**Exercise requirements**
Your task is to write out the complete listing exactly as it is shown.

**Data block**
========================================
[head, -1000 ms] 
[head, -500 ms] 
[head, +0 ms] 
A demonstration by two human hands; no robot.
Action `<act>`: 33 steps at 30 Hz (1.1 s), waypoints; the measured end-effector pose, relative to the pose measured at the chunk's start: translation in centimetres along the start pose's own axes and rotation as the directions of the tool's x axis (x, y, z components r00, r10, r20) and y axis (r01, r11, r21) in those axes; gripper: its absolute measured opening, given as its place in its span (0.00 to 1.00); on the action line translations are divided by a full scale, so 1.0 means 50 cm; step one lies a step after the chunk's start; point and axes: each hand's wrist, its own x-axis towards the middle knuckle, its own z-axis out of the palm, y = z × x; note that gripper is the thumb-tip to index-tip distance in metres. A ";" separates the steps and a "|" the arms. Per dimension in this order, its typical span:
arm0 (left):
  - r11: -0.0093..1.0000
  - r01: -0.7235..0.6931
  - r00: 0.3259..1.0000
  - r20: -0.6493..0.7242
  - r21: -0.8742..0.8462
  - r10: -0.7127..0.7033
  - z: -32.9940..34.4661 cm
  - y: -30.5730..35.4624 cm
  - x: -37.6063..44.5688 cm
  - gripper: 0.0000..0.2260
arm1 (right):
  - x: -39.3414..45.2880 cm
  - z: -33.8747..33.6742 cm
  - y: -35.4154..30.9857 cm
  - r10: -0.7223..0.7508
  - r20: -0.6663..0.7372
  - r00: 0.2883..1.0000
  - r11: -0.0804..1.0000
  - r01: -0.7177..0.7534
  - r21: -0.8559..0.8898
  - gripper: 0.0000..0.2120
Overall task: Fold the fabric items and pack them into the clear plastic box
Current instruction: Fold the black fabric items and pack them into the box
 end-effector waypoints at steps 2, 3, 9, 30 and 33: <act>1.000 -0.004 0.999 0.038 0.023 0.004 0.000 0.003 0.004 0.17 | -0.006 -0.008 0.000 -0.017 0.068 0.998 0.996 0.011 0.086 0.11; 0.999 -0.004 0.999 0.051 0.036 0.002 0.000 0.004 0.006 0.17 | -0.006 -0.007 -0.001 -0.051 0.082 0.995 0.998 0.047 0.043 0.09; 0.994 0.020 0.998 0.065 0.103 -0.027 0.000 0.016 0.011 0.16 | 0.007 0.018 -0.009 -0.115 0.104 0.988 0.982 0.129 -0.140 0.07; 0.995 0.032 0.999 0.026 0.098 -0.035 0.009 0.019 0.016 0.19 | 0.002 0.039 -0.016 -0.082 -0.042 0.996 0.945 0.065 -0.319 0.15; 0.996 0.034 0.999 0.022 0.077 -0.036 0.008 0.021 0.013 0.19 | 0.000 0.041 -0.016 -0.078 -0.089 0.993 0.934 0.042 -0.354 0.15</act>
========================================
**Result of this task**
[head, -1000 ms] 
[head, -500 ms] 
[head, +0 ms] 
A demonstration by two human hands; no robot.
Action `<act>`: 33 steps at 30 Hz (1.1 s), waypoints; the measured end-effector pose, relative to the pose measured at the chunk's start: translation in centimetres along the start pose's own axes and rotation as the directions of the tool's x axis (x, y, z components r00, r10, r20) and y axis (r01, r11, r21) in those axes; gripper: its absolute measured opening, given as its place in its span (0.00 to 1.00); on the action line translations are divided by a full scale, so 1.0 means 50 cm; step one lies a step after the chunk's start; point and axes: each hand's wrist, its own x-axis towards the middle knuckle, its own z-axis out of the palm, y = z × x; note that gripper is the thumb-tip to index-tip distance in metres. A ";" separates the steps and a "|" the arms. Per dimension in this order, its typical span:
arm0 (left):
  - r11: -0.0093..1.0000
  - r01: -0.7235..0.6931
  - r00: 0.3259..1.0000
  - r20: -0.6493..0.7242
  - r21: -0.8742..0.8462
  - r10: -0.7127..0.7033
  - z: -32.9940..34.4661 cm
  - y: -30.5730..35.4624 cm
  - x: -37.6063..44.5688 cm
  - gripper: 0.0000..0.2260
arm1 (right):
  - x: -39.3414..45.2880 cm
  - z: -33.8747..33.6742 cm
  - y: -35.4154..30.9857 cm
  - r10: -0.7223..0.7508
  - r20: -0.6663..0.7372
  - r00: 0.2883..1.0000
  - r11: -0.0804..1.0000
  - r01: -0.7177..0.7534
  - r21: -0.8559..0.8898
  - gripper: 0.0000..0.2120
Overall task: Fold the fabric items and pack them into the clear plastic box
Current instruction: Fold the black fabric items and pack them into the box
 end-effector waypoints at steps 2, 3, 9, 30 and 33: <act>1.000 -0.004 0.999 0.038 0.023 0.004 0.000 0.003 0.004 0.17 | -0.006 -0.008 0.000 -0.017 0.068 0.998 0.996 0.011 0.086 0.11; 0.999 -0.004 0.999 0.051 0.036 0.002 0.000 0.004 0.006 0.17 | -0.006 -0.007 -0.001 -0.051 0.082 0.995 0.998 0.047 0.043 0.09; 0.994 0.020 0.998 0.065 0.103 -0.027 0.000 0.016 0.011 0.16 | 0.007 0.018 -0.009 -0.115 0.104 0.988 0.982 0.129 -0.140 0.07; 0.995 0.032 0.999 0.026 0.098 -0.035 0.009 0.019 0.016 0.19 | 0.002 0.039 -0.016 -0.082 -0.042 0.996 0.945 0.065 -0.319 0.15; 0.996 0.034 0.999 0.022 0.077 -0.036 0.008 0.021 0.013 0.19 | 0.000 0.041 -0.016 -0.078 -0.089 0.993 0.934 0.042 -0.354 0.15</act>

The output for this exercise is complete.